Ella negó con la cabeza.

—Pueden aprender... pero no pueden seguir siendo renacidos. Deben deshacerse del cruciforme.

Suspiré. No comprendía casi nada de esto, pero eso era porque me parecía ambiguo.
¿Acaso todos los mesías no hablan ambiguamente?
, preguntó mi lado cínico con la voz seca de Grandam.

—No hay modo de extraer el cruciforme sin matar a la persona que lo lleva —dije en voz alta—. La muerte verdadera. —Siempre me había preguntado si por esto me negaba a aceptar la cruz. O quizá fuera mi juvenil creencia en mi propia inmortalidad.

Aenea no respondió directamente.

—La gente de la Hélice del Espectro de Amoiete te agrada, ¿verdad? —dijo.

Pestañeando, traté de entender. ¿Había soñado con esa frase, esa gente, ese dolor? ¿No estaba soñando ahora? ¿O éste era el recuerdo de una conversación real? Pero Aenea no sabía nada sobre Dem Ria, Dem Loa y los demás. La noche y el refugio de piedra y lona parecían ondular como un sueño hecho jirones.

—Me gustan —dije, notando que mi amiga alejaba sus dedos de mi muñeca.
¿Ya no estaba mi muñeca esposada al cabezal?

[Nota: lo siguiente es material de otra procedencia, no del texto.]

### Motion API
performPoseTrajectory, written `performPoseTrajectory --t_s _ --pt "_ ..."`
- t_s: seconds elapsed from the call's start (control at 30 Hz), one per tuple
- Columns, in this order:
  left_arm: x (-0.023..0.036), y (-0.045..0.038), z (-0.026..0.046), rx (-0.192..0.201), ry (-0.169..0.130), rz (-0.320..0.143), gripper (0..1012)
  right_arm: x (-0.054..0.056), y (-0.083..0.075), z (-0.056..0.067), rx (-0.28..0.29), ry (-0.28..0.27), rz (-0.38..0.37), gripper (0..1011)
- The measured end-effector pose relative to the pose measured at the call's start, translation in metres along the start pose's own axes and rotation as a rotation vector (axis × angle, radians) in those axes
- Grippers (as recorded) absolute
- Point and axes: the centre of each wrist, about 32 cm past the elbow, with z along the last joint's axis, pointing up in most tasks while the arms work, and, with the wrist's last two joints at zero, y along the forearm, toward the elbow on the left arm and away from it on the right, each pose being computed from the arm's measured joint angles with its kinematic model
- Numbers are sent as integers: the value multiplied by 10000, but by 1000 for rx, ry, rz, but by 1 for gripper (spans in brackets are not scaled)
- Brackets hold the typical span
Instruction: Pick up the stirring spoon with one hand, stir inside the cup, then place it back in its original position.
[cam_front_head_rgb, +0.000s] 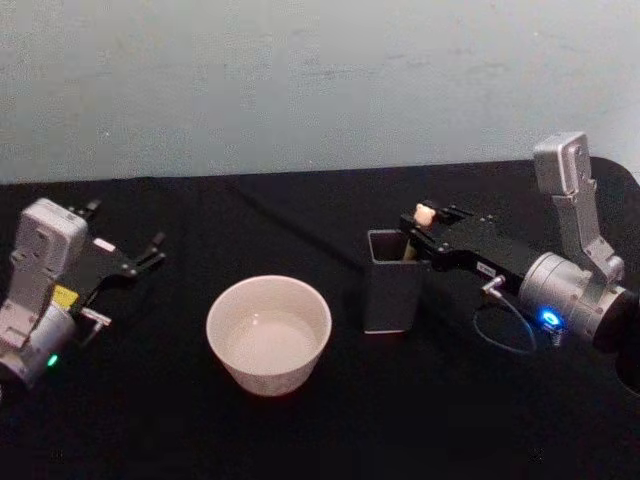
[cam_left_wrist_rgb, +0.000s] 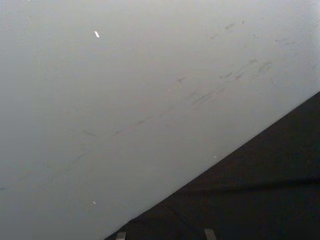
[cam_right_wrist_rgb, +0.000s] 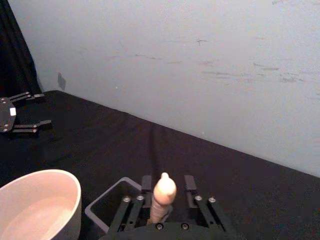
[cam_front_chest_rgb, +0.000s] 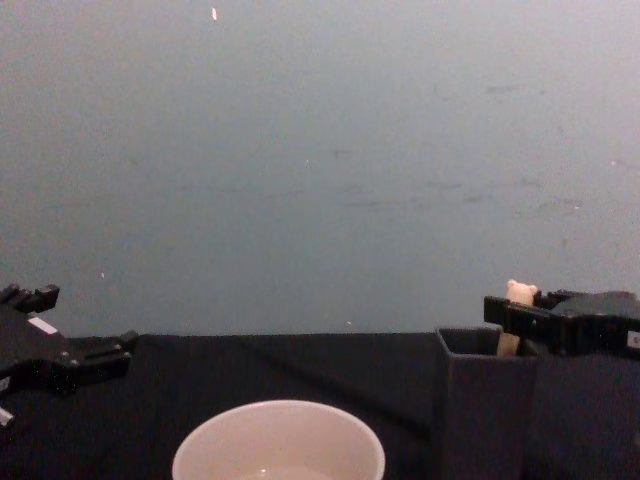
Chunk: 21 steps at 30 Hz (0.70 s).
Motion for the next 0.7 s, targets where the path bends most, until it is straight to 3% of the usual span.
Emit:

Aenea asintió y bebió su té.

—Hay esperanza para la gente de la Hélice del Espectro. Y para los miles de culturas que han surgido o resurgido desde la Caída. La Hegemonía significaba homogeneidad, Raul. Pax significa aún más homogeneidad. El genoma humano... el alma humana... desconfía de lo homogéneo, Raul. Siempre está dispuesta a arriesgarse, a afrontar el cambio y la diversidad.

—Aenea —dije, extendiendo la mano—. Yo no... nosotros no podemos...

Tuve una sensación de caída y el sueño se despedazó como cartón delgado bajo la lluvia. Mi amiga desapareció.

—Despierta, Raul. Vienen a por ti. Es Pax.

Traté de despertarme, trepando hacia la conciencia como una máquina lenta reptando cuesta arriba, pero el peso de la fatiga y los calmantes me arrastraban hacia abajo. No comprendía por qué Aenea quería que me despertara. La charla era muy agradable en el sueño.

—Despierta, Raul Endymion.

No era Aenea. Aun antes de despabilarme reconocí la voz blanda y el dialecto de Dem Ria.

Me incorporé. ¡La mujer me estaba desvistiendo! Noté que me había quitado la bata y me ponía una camiseta limpia que olía a brisa fresca, pero que era sin duda mi camiseta. Ya me había puesto los calzoncillos. Mis pantalones de sarga, mi camisa y mi chaleco estaban al pie de la cama. ¿Cómo había hecho esto con la esposa sobre mi...?

Me miré la muñeca. Las esposas abiertas estaban sobre la manta. La circulación del brazo se normalizaba con un doloroso hormigueo. Me lamí los labios y traté de hablar sin que me resbalara la voz.

—¿Pax? ¿Vienen para aquí?

Dem Ria me puso la camisa como si yo fuera su hijo Bin. Le aparté las manos y traté de cerrar los botones con dedos repentinamente torpes. En Taliesin Oeste usaban botones en vez de sellos adhesivos, y creía haberme acostumbrado a ellos, pero esto me llevaba una eternidad.

—Oímos por radio que una nave había aterrizado en Bombasino. Había cuatro personas con uniforme desconocido, dos hombres y dos mujeres. Le preguntaron por ti al comandante. Luego despegaron... esa nave y tres deslizadores. Estarán aquí dentro de cuatro minutos, tal vez menos.

—¿Radio? —pregunté estúpidamente—. Creí que la radio no funcionaba. ¿No es por eso que el sacerdote fue a la base a buscar a la doctora?

—La radio del padre Clifton no funcionaba —susurró Dem Ria, obligándome a levantarme. Me sostuvo mientras yo me ponía los pantalones—. Nosotros tenemos radios... transmisores de haz angosto... retransmisores por satélite, sobre los cuales Pax no sabe nada. Y espías en varios sitios. Uno nos ha advertido... deprisa, Raul Endymion. Las naves pronto estarán aquí.